Thief sets the mood for each of its sixteen levels through cinematics that combine Garrett’s explanation of his situation, cryptic quotations and a map of the relevant locale that acts as an important world-building element. Maps for abandoned places such as the Old Quarter and Lost City are somewhat sketchy and crude owing to their lack of human activity, whereas populated locations such as the Hammer Temple have explicit labels indicating points of interest.
Regardless of detail, these maps only serve as general guides. It is ultimately up to the player to carve out their own path by scouting out the mission area, circumventing conspicuous entry points that are blocked by hostile NPCs and/or environmental hazards, and navigating critical mission areas in search of loot and objects of interest before escaping. This design strategy reinforces the player’s sense of tense immersion without resorting to extensive dialog to communicate the danger and lore of each level.
The contextualized placement of interactive items also helps reveal character and story through the environment, compelling the player to discover for themselves the location of loot and information. In Ramirez’s manor, for example, the player comes across multiple rooms to explore. Using common sense and their insight on the level layout, the player might think that little to no gold would be found in spaces such as the cellar. But in that one room, Garrett will come across the mansion’s owner counting his loot judging from a conversation between two servants the player may have overheard earlier. The Thieves’ Guild is another good example of important items being placed according to the narrative, with the peculiar location of a priceless vase in a safe hidden behind a banner highlighting the paranoia and strife of the two bandit leaders calling the shots. Aside from the opening cut scene expounding this conflict, all of the information the player needs to acquire the vase is obtainable through eavesdropping on NPC conversations as well as collecting notes scattered in the level.
This symbiosis of improvisational exploration and environmental storytelling means that the player’s success hinges on their desire and ability to uncover the backstory of the level and the City as a whole. Letting players uncover the world for themselves makes them feel like they’re accruing knowledge they’re not meant to stumble upon, resulting in the same rush they would get from finding a shortcut to circumvent guards. All of this is possible thanks to how gameplay necessities sync with the reality of the game’s locales, enhancing the City’s sense of place and the player’s absorption of the environmental details without the need for contrivances such as conspicuous quest markers or dynamic mini-maps.
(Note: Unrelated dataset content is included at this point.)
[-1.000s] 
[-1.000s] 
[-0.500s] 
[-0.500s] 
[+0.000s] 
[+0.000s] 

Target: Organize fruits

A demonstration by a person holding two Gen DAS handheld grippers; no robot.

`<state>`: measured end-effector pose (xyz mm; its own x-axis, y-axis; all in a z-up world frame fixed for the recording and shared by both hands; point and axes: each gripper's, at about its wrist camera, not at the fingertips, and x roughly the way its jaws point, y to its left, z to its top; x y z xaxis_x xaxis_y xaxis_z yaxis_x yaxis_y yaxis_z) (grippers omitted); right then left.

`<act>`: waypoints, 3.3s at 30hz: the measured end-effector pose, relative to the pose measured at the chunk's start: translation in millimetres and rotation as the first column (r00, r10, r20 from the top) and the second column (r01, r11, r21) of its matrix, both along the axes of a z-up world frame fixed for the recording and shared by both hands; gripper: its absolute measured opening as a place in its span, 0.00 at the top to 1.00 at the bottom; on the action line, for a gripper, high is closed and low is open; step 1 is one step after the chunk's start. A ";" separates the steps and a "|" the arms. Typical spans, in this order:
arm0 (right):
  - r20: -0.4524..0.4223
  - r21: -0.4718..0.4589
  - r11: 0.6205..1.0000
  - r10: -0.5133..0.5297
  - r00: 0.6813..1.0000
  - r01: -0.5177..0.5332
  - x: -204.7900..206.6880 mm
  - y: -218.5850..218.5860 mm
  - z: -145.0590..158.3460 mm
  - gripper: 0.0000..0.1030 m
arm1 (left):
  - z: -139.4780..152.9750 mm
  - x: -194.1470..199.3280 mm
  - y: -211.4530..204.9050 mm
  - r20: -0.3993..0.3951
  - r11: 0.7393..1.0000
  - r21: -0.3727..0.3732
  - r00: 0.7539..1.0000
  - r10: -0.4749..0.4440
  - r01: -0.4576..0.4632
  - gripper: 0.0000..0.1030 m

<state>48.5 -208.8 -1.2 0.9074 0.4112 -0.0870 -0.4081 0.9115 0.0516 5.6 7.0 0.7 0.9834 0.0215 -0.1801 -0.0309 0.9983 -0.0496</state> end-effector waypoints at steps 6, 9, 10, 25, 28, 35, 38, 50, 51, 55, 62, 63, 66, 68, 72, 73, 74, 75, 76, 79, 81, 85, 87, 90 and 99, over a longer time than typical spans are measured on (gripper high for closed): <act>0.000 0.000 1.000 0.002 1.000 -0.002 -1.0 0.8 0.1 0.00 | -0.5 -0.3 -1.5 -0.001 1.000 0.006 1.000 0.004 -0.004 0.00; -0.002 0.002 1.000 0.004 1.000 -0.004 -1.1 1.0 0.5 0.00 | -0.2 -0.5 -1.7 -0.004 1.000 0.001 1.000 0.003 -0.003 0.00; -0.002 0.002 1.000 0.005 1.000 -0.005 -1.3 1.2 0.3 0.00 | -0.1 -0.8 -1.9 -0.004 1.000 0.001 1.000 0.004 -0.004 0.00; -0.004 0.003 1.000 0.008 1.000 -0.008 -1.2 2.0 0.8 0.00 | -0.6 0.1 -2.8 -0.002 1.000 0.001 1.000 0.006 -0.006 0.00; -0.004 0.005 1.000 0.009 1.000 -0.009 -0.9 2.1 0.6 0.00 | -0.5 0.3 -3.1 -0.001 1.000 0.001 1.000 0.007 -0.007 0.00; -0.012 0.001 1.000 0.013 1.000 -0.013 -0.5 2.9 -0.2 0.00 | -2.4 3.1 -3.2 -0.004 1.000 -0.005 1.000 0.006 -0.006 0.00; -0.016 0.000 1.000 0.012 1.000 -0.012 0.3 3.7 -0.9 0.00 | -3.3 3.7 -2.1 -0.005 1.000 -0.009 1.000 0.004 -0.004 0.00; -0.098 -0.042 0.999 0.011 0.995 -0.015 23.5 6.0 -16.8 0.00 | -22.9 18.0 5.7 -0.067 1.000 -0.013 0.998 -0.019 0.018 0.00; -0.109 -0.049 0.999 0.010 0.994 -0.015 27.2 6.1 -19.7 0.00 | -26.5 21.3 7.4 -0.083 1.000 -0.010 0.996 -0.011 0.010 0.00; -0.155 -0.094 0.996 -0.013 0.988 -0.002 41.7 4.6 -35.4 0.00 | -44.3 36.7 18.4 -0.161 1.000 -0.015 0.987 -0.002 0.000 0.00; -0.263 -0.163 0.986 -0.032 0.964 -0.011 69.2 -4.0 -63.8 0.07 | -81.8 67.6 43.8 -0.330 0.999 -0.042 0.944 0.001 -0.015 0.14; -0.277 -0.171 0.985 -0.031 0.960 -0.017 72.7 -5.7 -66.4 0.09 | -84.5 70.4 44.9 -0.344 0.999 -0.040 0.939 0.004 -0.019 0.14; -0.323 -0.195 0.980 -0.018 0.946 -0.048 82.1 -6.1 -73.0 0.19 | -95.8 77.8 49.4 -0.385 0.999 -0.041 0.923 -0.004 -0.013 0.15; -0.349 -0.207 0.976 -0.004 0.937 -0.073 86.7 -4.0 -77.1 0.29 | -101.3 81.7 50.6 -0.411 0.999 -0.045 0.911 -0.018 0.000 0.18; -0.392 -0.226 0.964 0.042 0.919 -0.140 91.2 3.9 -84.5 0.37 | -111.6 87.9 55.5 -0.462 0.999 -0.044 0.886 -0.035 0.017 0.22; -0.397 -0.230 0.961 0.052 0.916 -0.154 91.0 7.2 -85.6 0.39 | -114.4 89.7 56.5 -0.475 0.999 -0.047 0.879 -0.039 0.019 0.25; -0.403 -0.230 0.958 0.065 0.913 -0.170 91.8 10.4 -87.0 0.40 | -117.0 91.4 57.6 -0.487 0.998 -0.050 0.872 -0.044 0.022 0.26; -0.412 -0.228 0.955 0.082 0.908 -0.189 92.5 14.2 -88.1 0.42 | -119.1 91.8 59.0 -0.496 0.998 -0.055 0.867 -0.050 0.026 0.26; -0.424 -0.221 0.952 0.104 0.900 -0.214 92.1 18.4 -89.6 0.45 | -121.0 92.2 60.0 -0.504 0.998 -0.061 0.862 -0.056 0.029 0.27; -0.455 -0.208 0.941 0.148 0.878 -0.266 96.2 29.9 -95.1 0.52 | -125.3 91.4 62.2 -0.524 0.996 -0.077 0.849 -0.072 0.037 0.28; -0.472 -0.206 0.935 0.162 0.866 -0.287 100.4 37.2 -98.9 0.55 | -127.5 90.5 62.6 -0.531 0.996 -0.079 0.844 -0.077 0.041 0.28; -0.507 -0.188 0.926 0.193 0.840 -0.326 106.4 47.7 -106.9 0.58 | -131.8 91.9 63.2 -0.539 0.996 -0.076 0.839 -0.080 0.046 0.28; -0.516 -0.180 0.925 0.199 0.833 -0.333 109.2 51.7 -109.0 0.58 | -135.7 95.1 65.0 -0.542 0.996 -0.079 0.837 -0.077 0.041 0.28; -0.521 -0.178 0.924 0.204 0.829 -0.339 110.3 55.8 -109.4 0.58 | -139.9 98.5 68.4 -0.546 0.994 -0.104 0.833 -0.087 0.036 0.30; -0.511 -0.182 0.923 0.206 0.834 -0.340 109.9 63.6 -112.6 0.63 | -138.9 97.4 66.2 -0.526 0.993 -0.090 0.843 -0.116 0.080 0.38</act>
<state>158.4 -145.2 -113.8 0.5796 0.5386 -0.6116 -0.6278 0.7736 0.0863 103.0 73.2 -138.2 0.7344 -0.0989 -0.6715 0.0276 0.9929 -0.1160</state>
The City, in particular, benefits greatly from subtle world-building and scene-setting that broaden the player’s worldview without spoon-feeding them. Despite being a linear game, Thief provides the player with a portrait of a rich, detailed universe that lies beyond the levels’ boundaries. For instance, the player can overhear a conversation between two guards outside Bafford's manor arguing about going to the bear pits. One guard insists it’s entertaining because the bears don spikes that make them vicious, while the other is old enough to remember when bears didn't need that kind of equipment.
This mix of pure scene-setting pieces, like notes about how to prepare dinner and ledgers of illegal payments, and gameplay-relevant information, such as a tip describing the incompetence of certain guards that alerts Garrett to potential exploitation of their demeanor, means that Thief strikes a fine balance between gameplay and environment storytelling by leveraging its lore to not only bolster the player’s worldview, but also apprise them of potentially beneficial information on points and items of interest that will compel them to explore every nook and cranny in the game.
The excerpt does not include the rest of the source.